By: Staff Writers | Published: April 13th, 2012
Bayer has reportedly agreed to pay $110 million to settle about 500 lawsuits over the side effects of its Yaz and Yasmin birth control pills.
Details of the Yaz settlements were leaked to Bloomberg News, which reported that the average came to about $220,000 per plaintiff.
Bayer currently faces more than 10,000 Yaz lawsuits and Yasmin lawsuits being pursued by women throughout the United States who allege that the drug maker failed to adequately warn about the risk of blood clots associated with the birth control pills.
The details come about a month after Bayer reported that it had reached agreements to settle Yaz and Yasmin lawsuits brought by at least 70 women who had filed Yaz and Yasmin claims.
The claims center on the side effects of drospirenone, a newer type of progestin that is used in the oral contraceptives in combination with estrogen. It was first introduced in Yasmin birth control by Berlex Laboratories, which was later acquired by Bayer. Yaz is an updated version of the birth control pill, and Bayer recently introduced a third variation, marketed as Beyaz, which also includes a folate supplement.

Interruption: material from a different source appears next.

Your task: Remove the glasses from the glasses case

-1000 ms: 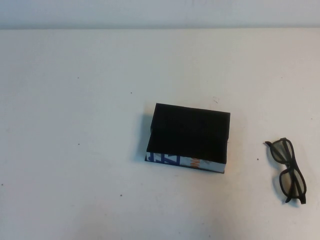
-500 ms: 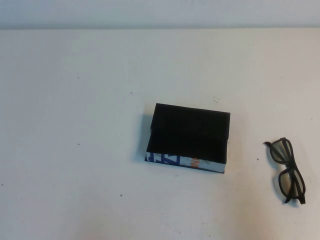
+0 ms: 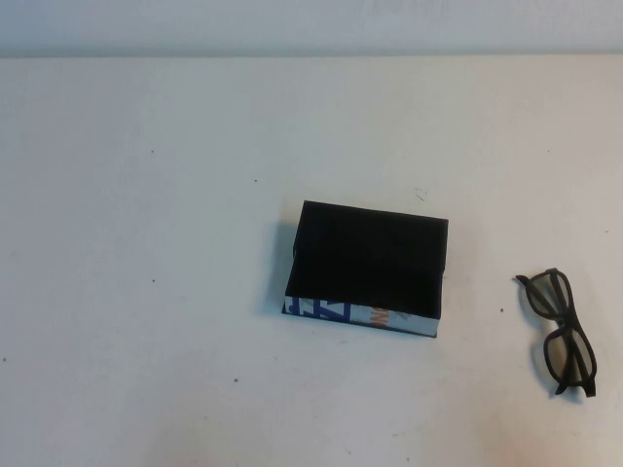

Several studies have suggested that women taking Yaz or other drospirenone-based birth control pills face an increased risk of blood clots, stroke, pulmonary embolism, deep vein thrombosis and sudden death.
The settlement information comes just days after the FDA announced that it was requiring all drospirenone-based birth control pills to carry additional warnings that they might increase the risk of blood clots when compared to some other birth control pills.
The revised labels will state that some studies report that drospirenone-based birth control pills may triple the risk of blood clots when compared to pills containing other progestins, but notes that some studies found no increased risk. The labels will include data from the FDA’s own study, which determined that drospirenone-based birth control pills were associated with a 1.5-fold increase in blood clot risk.
Earlier this year, the federal judge presiding over all lawsuits filed in U.S. District Courts throughout the United States ordered Bayer and plaintiffs’ lawyers to engage in Yaz settlement negotiations before the first cases are submitted to a jury. Known as bellwethers, those early trial dates are often used to facilitate discussions to settle other lawsuits, and may help the parties gauge how juries are likely to respond to evidence that is likely to be introduced in multiple cases.